Что Ты делаешь?
За пять минут я была чистой. Это было наслаждение, особенно в этот сухой сезон и жаркое время года, где я жила – сезон, когда многие иностранцы предпочитают уезжать из города в более прохладный климат. В Йей у нас нет лета или зимы, жары и холода. У нас бывает влажно и горячо, жарко и жарче. Когда я шла, огромный четырехтомный грузовик проехал мимом меня, обдав облаком пыли, которая струёй ударила мне в лицо. Опять надо мыться.
Когда конвой ООН проехал мимо меня, а я шла по красной гористой пустыне, моё сердце начало восклицать: «Разве так выглядит дом, Иисус? Разве это тот дом из кирпичей, что едва спасся после бомбёжек?» Окруженная разбомбленными скелетами домов, так я много думала с тех пор, как приехала сюда.
«Каково это, когда твой мир может разлететься на куски в любой момент? Какой должна быть любовь к тем, чьи мечты разбивались десятилетиями опустошающей войны? На что ещё можно положиться и получить безопасность?» Мой мозг пылал эти вопросами, пока я шла через каньоны и долины по пути дороги.
Потребовалось пятьдесят минут ходьбы посреди этой пыли красной дороги, чтобы добраться до места, где я связывалась с внешним миром, но была проделана только половина пути. Я не спешила. Я постоянно чувствовала, будто иду по местам фильмов Нэшэнал Джеографикс. Люди здесь действительно живут в глиняных домах с травяной крышей. Это не фотографические спецэффекты. Иногда чувствуешь себя просто сюрреалистично.
Я люблю прочувствовать вещи. И мне нравиться встречаться с людьми. Мне нравиться смотреть в их глаза и показывать им, насколько они достойны — достойны, чтобы остановиться. Иисус остановился для меня; я хочу останавливаться для них. Когда я шла, одна маленькая пожилая женщина в красивом с синими цветками платье подошла ко мне. Её перемотанная шарфом голова была наклонена будто она долго шла по тяжелой дороге. Она подошла ко мне и остановилась. Я остановилась тоже и протянула руку в приветствии: нужно правой рукой коснуться левого предплечья и медленно поклониться, тем самым выказывая уважение к том, кого приветствуешь.
«Как дела?», спросила я на моём ломаном арабском.
«Я больна», ответила она, слегка отстранившись от маленькой белой женщины с одной ногой и костылями, пытающейся говорить на арабском с ней.
«Где проблема?» спросила я.
Она показала на свою спину и живот и сказала, что у неё лихорадка.

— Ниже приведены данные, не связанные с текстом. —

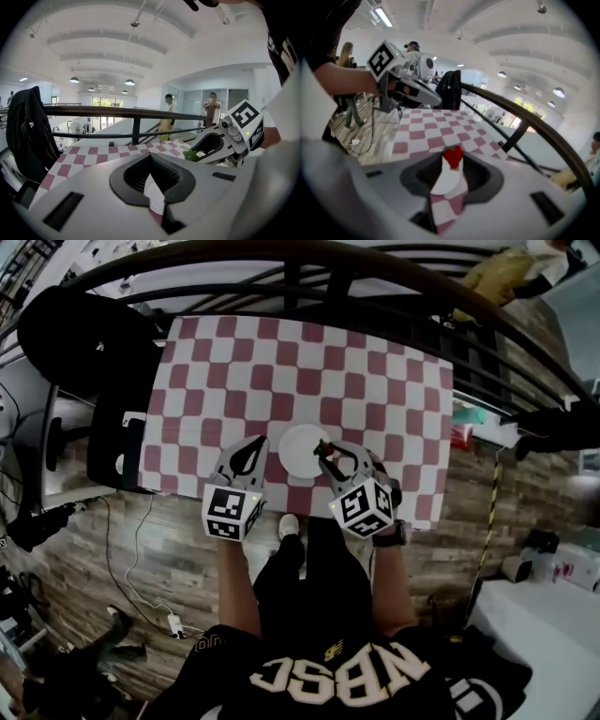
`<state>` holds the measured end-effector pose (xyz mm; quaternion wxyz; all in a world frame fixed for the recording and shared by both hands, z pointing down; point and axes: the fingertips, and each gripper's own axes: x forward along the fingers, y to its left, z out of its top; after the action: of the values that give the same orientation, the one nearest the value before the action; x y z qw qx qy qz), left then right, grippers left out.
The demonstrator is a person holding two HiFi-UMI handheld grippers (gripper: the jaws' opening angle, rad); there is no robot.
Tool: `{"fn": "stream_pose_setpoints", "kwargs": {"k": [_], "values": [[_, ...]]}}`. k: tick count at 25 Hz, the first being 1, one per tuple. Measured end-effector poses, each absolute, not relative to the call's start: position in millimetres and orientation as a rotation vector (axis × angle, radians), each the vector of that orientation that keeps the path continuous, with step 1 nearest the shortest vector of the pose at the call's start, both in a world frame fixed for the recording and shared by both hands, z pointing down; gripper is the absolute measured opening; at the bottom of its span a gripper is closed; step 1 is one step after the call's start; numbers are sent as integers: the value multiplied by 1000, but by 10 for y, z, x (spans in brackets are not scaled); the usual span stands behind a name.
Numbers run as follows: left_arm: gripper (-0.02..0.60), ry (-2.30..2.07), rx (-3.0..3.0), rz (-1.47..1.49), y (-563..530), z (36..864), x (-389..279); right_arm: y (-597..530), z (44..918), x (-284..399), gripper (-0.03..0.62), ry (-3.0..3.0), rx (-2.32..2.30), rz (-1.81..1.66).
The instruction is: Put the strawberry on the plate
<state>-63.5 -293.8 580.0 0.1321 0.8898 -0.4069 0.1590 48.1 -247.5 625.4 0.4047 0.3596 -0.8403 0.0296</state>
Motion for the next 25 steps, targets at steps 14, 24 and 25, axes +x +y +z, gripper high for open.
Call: {"fn": "stream_pose_setpoints", "kwargs": {"k": [14,24,25], "values": [[14,-936,2482,832,-2769,6868,-405,-2491,7571,257,144,-2034,592,259],[14,-899,2418,849,-2703,7132,-351,-2437,7903,137,144,-2030,537,386],[14,-902,2415,846,-2709,7130,-352,-2434,7911,138,144,-2031,535,400]]}}
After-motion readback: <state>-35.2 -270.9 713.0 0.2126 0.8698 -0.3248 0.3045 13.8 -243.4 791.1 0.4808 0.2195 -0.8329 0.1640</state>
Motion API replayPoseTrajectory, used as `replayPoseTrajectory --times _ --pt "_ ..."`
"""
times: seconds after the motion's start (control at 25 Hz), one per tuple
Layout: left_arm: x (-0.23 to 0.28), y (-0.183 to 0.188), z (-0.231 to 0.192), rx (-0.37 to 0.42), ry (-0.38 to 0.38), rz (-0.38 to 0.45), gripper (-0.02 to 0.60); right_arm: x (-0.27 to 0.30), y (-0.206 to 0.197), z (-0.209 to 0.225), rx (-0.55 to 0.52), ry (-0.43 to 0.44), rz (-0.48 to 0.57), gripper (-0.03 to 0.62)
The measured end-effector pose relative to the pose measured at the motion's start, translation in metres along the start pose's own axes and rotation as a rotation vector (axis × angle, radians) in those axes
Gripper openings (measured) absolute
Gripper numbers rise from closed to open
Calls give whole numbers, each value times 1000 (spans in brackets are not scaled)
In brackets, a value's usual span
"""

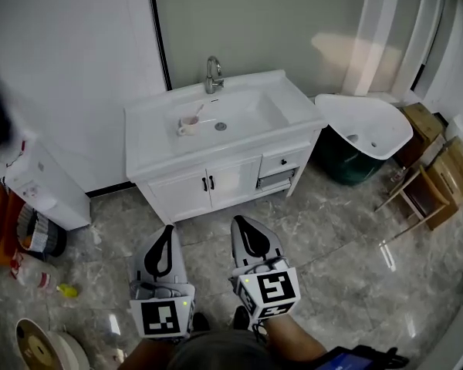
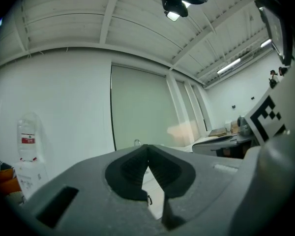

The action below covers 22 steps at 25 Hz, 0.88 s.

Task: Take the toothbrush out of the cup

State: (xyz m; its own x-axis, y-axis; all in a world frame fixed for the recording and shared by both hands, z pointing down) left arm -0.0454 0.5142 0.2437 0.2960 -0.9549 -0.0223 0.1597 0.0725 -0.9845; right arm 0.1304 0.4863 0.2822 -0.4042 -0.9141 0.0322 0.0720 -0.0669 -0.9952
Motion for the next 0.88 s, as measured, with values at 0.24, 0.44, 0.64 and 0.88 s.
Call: replayPoseTrajectory --times 0.24,0.44,0.64,0.88 --pt "4 -3 21 21 39 -21 11 3 -8 29 36 24 -13 15" --pt "21 -10 12 17 77 -35 11 25 -11 38 37 41 2 15" --pt "48 -27 -5 -4 84 -61 11 57 -20 45 27 31 -17 15" --pt "105 -45 -39 -30 60 -71 11 121 -25 54 12 15 -39 15"
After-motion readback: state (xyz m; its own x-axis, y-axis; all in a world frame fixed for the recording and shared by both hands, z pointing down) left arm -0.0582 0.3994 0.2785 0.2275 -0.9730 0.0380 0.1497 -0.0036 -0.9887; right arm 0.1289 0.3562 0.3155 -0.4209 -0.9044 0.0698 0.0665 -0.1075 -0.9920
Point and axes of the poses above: the fingertips, and each gripper's own axes: x forward along the fingers, z to its right, y out of its top, the point moved 8 cm from there along -x, backward along the fingers
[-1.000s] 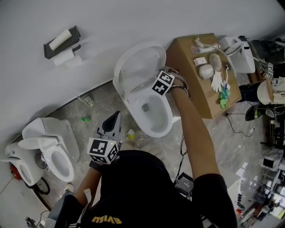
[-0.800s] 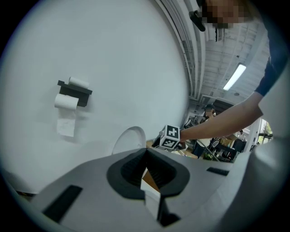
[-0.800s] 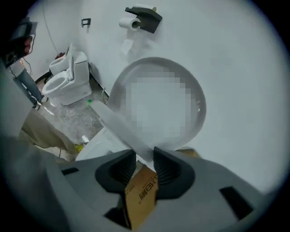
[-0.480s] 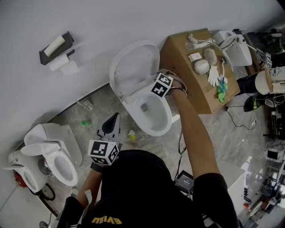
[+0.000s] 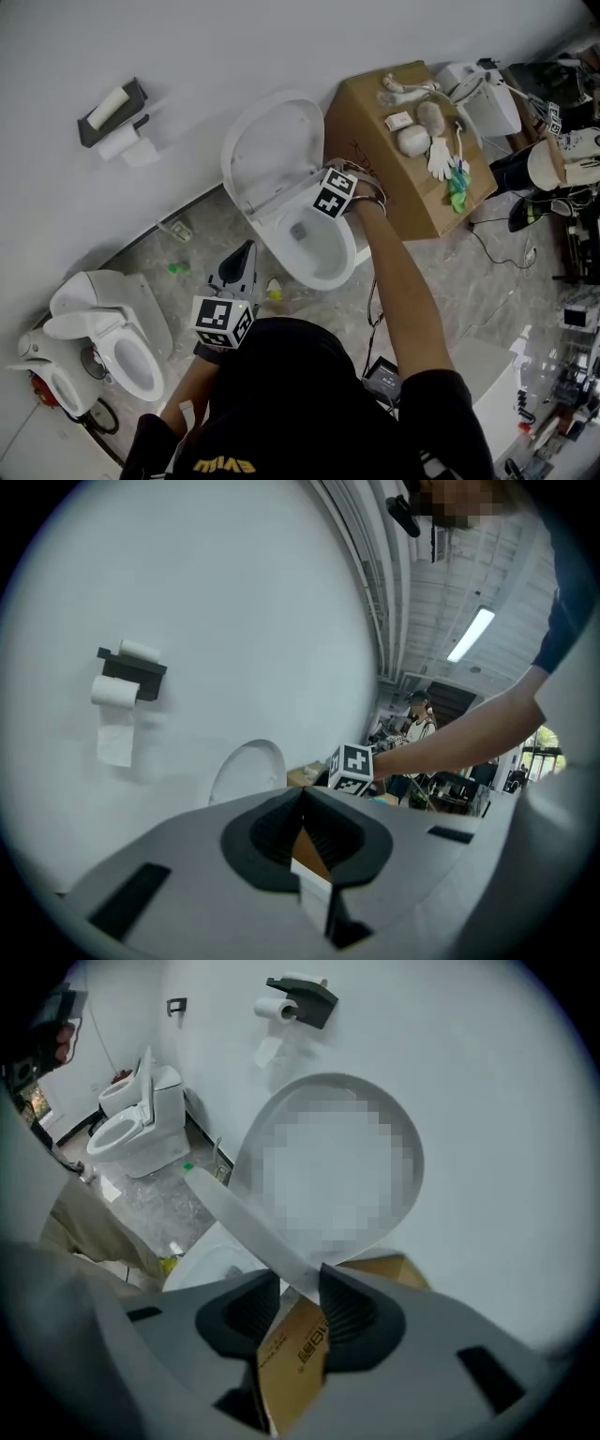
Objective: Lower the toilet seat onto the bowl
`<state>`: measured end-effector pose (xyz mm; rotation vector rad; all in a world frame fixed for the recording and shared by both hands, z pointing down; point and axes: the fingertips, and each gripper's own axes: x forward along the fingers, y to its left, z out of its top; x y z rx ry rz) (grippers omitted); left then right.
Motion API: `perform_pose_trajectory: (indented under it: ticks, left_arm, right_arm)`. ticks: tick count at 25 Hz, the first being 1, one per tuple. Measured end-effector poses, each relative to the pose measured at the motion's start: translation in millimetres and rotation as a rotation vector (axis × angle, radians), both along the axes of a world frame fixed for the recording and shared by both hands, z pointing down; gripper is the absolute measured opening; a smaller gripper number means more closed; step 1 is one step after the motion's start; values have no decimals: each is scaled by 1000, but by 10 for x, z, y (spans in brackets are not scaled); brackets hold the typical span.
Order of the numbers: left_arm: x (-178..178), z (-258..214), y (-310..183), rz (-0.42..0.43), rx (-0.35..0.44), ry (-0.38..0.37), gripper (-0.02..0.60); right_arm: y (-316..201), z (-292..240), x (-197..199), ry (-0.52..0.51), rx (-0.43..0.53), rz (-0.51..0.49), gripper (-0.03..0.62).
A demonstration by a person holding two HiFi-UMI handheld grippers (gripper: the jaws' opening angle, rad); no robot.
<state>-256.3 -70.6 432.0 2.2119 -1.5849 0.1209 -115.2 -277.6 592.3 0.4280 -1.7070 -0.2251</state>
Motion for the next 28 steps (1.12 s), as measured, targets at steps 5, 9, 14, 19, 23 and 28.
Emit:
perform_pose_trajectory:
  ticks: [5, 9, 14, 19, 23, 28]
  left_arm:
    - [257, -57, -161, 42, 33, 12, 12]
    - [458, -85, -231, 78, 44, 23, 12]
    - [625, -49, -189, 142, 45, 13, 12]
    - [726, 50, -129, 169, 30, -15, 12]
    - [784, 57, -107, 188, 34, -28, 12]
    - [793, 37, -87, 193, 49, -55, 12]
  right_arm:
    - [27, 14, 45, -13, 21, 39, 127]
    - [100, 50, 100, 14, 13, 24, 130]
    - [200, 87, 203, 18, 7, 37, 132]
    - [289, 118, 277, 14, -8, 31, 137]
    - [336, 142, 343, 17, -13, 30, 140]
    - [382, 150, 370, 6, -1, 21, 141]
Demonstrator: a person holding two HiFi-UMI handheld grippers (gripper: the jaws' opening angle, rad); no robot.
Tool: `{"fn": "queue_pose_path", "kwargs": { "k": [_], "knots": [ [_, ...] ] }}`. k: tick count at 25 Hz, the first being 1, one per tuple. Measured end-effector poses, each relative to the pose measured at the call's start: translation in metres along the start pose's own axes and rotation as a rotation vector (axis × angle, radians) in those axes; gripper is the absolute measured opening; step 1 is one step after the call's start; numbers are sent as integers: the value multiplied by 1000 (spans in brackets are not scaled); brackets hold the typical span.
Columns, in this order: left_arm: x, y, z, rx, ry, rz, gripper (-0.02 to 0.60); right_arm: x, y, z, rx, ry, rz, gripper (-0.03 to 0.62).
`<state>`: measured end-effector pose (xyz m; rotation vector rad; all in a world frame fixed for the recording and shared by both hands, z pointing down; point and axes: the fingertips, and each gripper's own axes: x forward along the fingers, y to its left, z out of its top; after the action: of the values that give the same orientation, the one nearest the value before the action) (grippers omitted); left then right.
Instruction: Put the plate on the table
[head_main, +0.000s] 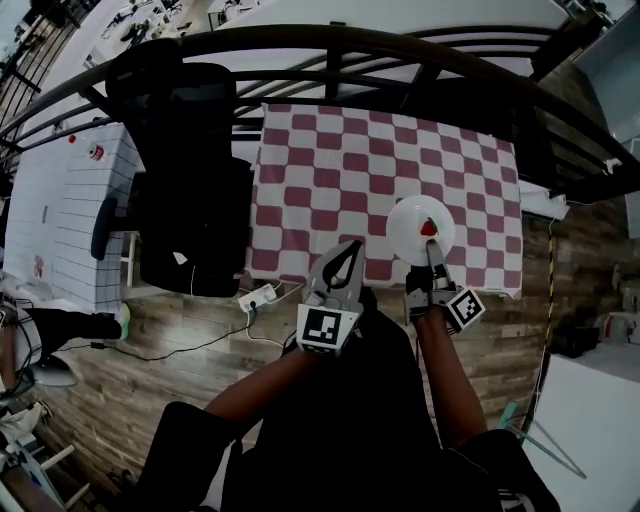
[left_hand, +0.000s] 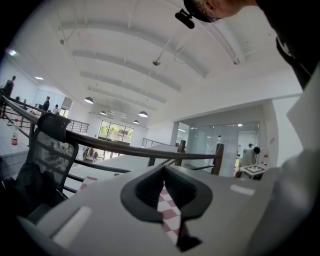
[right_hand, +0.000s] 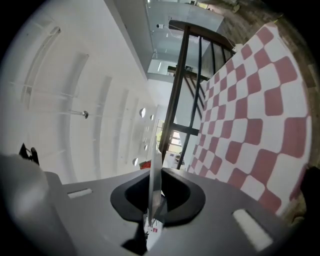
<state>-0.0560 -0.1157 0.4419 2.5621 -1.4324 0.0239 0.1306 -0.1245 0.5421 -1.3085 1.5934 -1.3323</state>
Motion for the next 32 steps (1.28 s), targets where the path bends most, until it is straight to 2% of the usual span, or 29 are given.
{"fn": "queue_pose_path", "kwargs": {
  "k": [3,9,13,16,19,24,32],
  "knots": [
    [34,5,14,1,-12,19,9,32,-11,20,-40,51,24,20],
    [103,19,29,2,-42,102,9,88,-69,44,-99,150,-6,21],
    [136,44,27,-8,-17,203,9,129,-93,36,9,206,58,23],
    [147,55,23,-1,8,257,9,152,-114,22,21,254,69,23],
    [161,53,18,-12,16,279,9,171,-141,21,11,266,73,25],
    [163,57,12,-8,71,310,9,184,-186,2,44,313,4,25],
    [159,68,6,6,97,361,9,199,-218,-6,53,355,-73,25]
  ]
}}
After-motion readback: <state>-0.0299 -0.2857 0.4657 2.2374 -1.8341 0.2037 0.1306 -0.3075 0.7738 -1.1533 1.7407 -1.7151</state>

Я спросила можно ли мне помолиться за её исцеление. Это было более важно, чем моя электронная почта. Она разрешила, и мы помолились простой молитвой.
Молитва не была долгой. Она не была сложной. Это была простота, с которой ребёнок просит у любящих родителей какую‑то помощь. Она не закрывала глаза и не склоняла голову. Она пристально смотрела на меня всё время, что я молилась. Молитва с открытыми глазами. Её выражение лица не менялось. Она не подала и виду, что что‑то произошло.